Впрочем, чужие судьбы никогда его не обходили. Он! Он сам! Его будущая жизнь! Все могло приобрести смысл, если бы только удалось отомстить. И он знал, так думали все Зубовы. Он не отличался от братьев, и разве что отец не склонен был к решительным действиям.

Сначала все оставалось как было. Почти как было. Потом, почти сразу — взрыв: никаких должностей, никаких жалований, никаких поместий. Даже для простого прожития. Приказ: немедленно отправляться за границу. Как Алексей Орлов–Чесменский. Как многие другие.

Путешествия — они никогда его не занимали. Древности, архитектура, картины слишком быстро надоедали. Бесконечные переезды по чужим городам злили. Его узнавали. На него показывали. Газеты не обходили вниманием. Всегда чуть насмешливо.
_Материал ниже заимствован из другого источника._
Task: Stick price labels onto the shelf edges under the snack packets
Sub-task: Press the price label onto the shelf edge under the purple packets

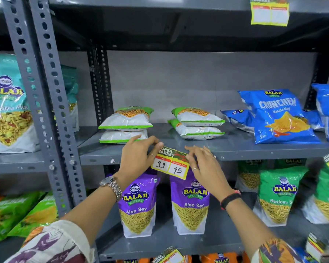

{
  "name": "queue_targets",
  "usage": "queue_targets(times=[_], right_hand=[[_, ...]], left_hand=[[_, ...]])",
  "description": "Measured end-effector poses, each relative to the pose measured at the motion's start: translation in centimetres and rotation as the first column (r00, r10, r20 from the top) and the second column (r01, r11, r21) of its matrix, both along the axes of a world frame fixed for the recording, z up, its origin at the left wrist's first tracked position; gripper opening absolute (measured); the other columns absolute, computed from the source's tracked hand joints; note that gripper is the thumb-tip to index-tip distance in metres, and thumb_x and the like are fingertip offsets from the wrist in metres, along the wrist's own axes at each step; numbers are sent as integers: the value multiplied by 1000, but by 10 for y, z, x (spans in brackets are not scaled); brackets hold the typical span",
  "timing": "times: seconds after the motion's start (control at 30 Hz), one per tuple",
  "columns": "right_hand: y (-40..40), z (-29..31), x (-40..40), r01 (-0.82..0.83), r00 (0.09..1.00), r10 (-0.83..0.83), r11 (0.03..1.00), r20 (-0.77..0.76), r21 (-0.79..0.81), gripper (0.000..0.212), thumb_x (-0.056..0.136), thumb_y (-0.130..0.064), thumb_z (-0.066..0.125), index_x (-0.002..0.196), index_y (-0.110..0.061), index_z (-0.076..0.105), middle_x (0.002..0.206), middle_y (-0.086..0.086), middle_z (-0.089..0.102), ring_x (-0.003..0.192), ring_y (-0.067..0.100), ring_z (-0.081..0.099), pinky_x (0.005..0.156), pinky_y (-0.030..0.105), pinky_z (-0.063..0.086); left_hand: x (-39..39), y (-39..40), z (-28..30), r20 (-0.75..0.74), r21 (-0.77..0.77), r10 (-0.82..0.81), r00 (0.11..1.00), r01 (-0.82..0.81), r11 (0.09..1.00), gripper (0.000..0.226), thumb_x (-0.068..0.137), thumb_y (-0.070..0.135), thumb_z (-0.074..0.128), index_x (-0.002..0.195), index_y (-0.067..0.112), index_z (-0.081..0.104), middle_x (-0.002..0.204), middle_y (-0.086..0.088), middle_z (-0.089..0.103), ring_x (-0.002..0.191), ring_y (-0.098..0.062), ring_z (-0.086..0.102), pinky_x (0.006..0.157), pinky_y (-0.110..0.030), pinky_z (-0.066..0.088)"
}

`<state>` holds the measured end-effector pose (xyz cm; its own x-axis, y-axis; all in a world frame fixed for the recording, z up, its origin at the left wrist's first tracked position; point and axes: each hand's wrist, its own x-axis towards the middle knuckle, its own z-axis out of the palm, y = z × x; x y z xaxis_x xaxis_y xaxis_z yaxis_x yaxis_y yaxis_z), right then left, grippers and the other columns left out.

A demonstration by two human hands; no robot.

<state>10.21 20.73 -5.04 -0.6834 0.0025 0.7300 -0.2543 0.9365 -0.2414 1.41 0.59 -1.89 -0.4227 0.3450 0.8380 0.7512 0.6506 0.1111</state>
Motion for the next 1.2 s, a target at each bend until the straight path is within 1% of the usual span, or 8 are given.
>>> queue_targets(times=[0.07,0.13,0.27,0.43,0.57,0.73,0.97,1.2], right_hand=[[-2,7,2,13,1000,-13,1000,7,-24,17,99,-23,46,90,-10,50,116,3,69,100,25,59,95,40,40],[-3,10,2,20,1000,-20,1000,6,-19,17,98,-26,48,91,-11,52,115,1,70,96,24,60,90,40,42],[2,8,1,2,998,-4,999,62,38,15,91,-31,60,86,-18,63,122,-2,66,110,20,57,105,42,33],[4,6,2,-3,997,-4,996,73,89,12,85,-31,68,80,-20,69,128,-4,61,116,22,54,106,41,29],[0,10,0,14,1000,-15,999,21,39,11,86,-29,66,80,-21,67,118,-5,67,106,16,59,97,34,34],[-1,11,-7,54,998,-54,998,-14,-18,12,87,-32,64,78,-24,63,107,-12,70,96,15,62,89,38,42],[-5,9,-12,116,989,-123,990,-87,-78,15,83,-34,68,78,-24,58,93,-9,73,84,20,63,80,38,40],[-20,8,-22,210,961,-226,971,-158,-110,47,71,-66,63,87,-23,53,81,-8,65,79,22,57,72,35,31]], left_hand=[[8,0,0,42,90,6,999,-10,996,24,94,39,52,86,20,64,69,0,70,68,-29,62,82,-36,46],[11,-3,-3,95,112,-11,995,0,994,20,93,38,56,87,22,64,75,3,71,75,-26,61,81,-36,46],[6,-19,-21,67,32,-81,994,79,996,23,90,45,54,85,26,65,103,15,72,93,-9,64,85,-28,44],[1,-26,-40,-30,-107,-93,995,90,990,28,87,47,53,78,23,65,118,12,66,106,-9,60,89,-20,32],[5,-22,-33,2,-21,-94,996,94,995,25,89,45,53,78,24,62,109,14,70,96,-7,62,83,-21,35],[3,-18,-29,25,5,-68,997,68,998,25,89,47,52,80,25,61,102,18,71,85,-10,62,78,-24,38],[1,-10,-27,33,75,-43,999,40,996,27,85,45,56,69,23,55,87,14,70,75,-14,59,70,-32,44],[5,1,-21,96,170,62,993,-78,982,40,75,53,71,63,23,48,72,10,68,73,-16,59,70,-35,44]])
С нескрываемым любопытством.

Молодой любовник развалившейся от старости императрицы. Последний фаворит разбитой параличом старухи. Женщины откровенно пожимали плечами: это при его‑то внешности? Любой брак по расчету им казался по меньшей мере благородней.

Или это только казалось? Своя мысль не выпускала из собственных тисков. Его обвиняли в ее смерти. Если бы не он, Великая Екатерина еще бы царствовала. Еще длился бы век просвещенной монархини! Он положил ему конец.

Он вернулся неожиданно для самого себя. Еще стремительнее, чем уезжал. Чуть не на коленях вымолил у царского брадобрея, теперь уже графа [как и он!] Кутайсова царской милости — возвращение литовских поместий. И снова просил, не в силах выдержать деревенской помещичьей жизни. Любой должности. Любой службы. И вот — шеф Первого Кадетского корпуса. Всего–навсего. Это он — былой шеф кавалергардов! Спасибо, удалось избежать необходимости жить в казенной квартире. При том же корпусе. Кутайсов и тут счел возможным выручить. Может быть, потому, что радовался унижению.